What lines in the listing below hold the string "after"? Please copy them out.

- - - - -

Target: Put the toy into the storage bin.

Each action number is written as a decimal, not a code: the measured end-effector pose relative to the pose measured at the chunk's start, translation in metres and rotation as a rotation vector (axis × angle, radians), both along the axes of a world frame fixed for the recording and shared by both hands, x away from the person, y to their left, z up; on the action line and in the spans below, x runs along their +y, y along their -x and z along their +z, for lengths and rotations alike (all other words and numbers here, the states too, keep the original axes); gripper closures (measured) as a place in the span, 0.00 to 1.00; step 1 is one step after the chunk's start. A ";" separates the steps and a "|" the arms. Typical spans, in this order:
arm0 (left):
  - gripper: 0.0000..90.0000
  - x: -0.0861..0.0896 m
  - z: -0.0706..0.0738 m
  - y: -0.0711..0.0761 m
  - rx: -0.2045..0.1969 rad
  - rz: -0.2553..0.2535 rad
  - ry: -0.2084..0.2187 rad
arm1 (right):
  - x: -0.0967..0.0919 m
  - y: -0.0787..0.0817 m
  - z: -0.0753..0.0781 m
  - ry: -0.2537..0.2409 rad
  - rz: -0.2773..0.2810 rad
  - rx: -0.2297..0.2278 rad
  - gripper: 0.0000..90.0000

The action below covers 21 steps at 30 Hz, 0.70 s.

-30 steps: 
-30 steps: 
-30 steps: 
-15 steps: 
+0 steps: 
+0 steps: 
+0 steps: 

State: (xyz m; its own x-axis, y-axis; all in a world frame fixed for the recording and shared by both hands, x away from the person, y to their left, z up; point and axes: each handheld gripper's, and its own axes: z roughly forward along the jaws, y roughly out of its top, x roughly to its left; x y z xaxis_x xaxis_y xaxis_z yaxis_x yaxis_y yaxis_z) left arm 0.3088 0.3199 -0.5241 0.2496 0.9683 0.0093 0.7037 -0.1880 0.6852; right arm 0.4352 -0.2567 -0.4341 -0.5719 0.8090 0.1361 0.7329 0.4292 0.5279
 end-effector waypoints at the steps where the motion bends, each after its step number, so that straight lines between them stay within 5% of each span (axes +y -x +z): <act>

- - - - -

ANSWER SECTION:
Each action number is written as a decimal, not a code: the measured end-effector pose relative to the pose measured at the chunk's start, translation in metres and rotation as a rotation vector (axis × angle, radians), both along the axes of a world frame fixed for the recording and shared by both hands, x away from the person, y to their left, z up; on the action line and in the spans below, x runs along their +y, y along their -x and z along their +z, for lengths and rotations alike (all other words and numbers here, the states too, keep the original axes); gripper closures (measured) as a place in the span, 0.00 to 1.00; step 1 is one step after the chunk's start. A ";" separates the steps and a "|" the arms. Typical spans, in this order:
 end-effector waypoints at the steps where the motion bends, each after its step number, so that straight lines between them stay within 5% of each span (axes +y -x +z): <act>

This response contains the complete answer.